--- START ---

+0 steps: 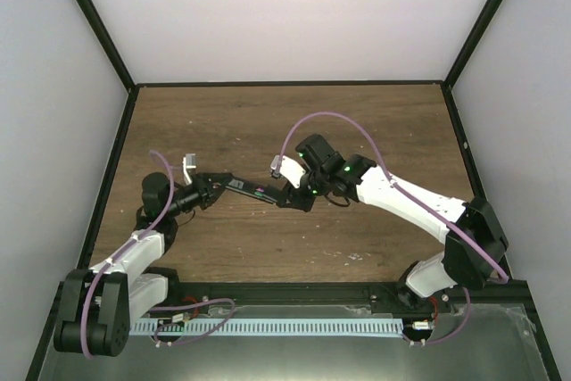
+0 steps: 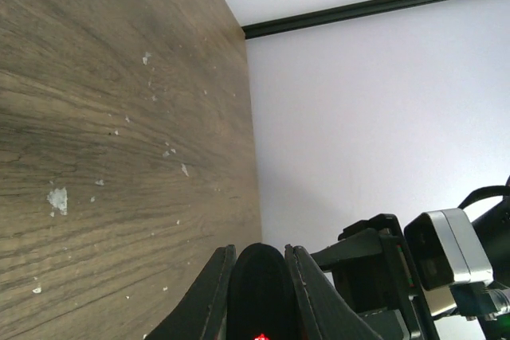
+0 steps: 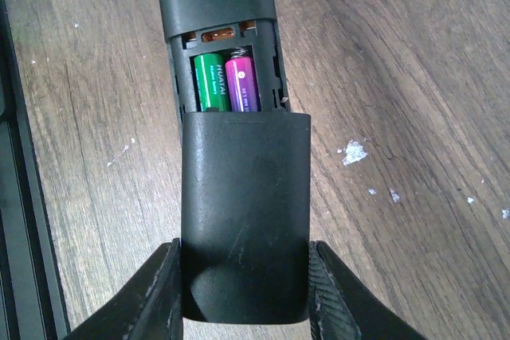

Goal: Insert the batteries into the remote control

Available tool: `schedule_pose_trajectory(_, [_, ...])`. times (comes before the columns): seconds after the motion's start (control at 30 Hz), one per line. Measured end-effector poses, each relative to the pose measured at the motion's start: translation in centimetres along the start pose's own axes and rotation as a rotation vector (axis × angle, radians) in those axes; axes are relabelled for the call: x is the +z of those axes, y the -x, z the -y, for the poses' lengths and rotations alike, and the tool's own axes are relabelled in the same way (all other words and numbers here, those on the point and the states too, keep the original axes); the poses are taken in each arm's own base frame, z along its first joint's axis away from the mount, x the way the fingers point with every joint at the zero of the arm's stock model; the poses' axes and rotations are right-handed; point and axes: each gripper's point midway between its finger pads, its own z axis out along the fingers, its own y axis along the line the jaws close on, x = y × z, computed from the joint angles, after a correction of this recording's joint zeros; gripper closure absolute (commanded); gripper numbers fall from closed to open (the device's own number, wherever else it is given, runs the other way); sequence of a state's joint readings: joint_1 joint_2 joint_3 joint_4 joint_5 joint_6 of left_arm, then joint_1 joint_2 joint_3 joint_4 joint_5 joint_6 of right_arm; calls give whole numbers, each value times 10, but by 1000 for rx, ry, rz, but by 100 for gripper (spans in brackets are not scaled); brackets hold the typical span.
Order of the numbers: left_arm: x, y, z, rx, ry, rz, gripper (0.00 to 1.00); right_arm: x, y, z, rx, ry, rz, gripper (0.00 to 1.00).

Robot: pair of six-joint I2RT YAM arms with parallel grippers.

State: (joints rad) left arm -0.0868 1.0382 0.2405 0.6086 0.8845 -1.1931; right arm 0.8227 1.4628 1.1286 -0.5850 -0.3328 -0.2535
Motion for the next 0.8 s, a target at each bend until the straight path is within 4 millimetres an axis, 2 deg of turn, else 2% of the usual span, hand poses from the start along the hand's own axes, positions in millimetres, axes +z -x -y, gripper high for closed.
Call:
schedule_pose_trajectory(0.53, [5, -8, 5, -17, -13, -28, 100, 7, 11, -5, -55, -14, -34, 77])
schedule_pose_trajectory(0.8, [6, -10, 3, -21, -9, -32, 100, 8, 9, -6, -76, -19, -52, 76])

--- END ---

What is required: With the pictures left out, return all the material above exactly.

Reply to the exercise:
+0 steps: 
+0 steps: 
+0 steps: 

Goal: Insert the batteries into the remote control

Available tool: `schedule_pose_trajectory(_, [_, ...])`. times (comes before the columns): seconds after the motion's start (control at 30 Hz), one per line. Measured end-effector poses, each relative to the pose measured at the motion's start: translation in centimetres along the start pose's own axes and rotation as a rotation vector (axis × angle, radians) in those axes; axes are relabelled for the call: x is the +z of those axes, y the -x, z the -y, for the poses' lengths and rotations alike, and the tool's own axes are relabelled in the same way (all other words and numbers here, those on the point and the states too, keep the original axes); the poses are taken in each arm's own base frame, z along its first joint's axis away from the mount, x the way the fingers point with every joint at the zero of the arm's stock model; the poses' axes and rotations are right-handed; point and axes: each gripper's point midway between its finger pads, its own z axis out along the fingers, its own y axis along the line the jaws close on, x = y × z, computed from the joint angles, after a correction of this recording's joint zeros; gripper closure absolute (commanded); gripper numbers fall from closed to open (the device's own number, wherever else it is given, runs the other way); sequence of a state's joint readings: joint_1 joint_2 joint_3 joint_4 joint_5 joint_6 of left_arm, then joint_1 joint_2 joint_3 joint_4 joint_5 joint_6 of right_arm; calls give whole numbers, each value times 10, but by 1000 for rx, ry, rz, but by 100 for gripper (spans in brackets are not scaled); brackets hold the typical span.
Order of the numbers: left_arm: x, y, z, rx, ry, rz, gripper (0.00 to 1.00); right_arm: x, y, z, rx, ry, rz, gripper (0.00 to 1.00).

Robot: pair of six-joint I2RT YAM arms with parallel grippers.

State: (joints rad) left arm -0.0868 1.0382 0.2405 0.6086 0.8845 -1.1931; right arm 0.8227 1.4628 1.1286 -0.5850 -0.3328 -0.2535
Motion for the next 0.8 s, a target at each bend until the straight path is within 4 millimetres an axis, 2 deg of turn, else 2% of the usual span, hand poses from the start along the hand's own axes, positions in millimetres, axes +z -x -y, gripper high for closed.
Call:
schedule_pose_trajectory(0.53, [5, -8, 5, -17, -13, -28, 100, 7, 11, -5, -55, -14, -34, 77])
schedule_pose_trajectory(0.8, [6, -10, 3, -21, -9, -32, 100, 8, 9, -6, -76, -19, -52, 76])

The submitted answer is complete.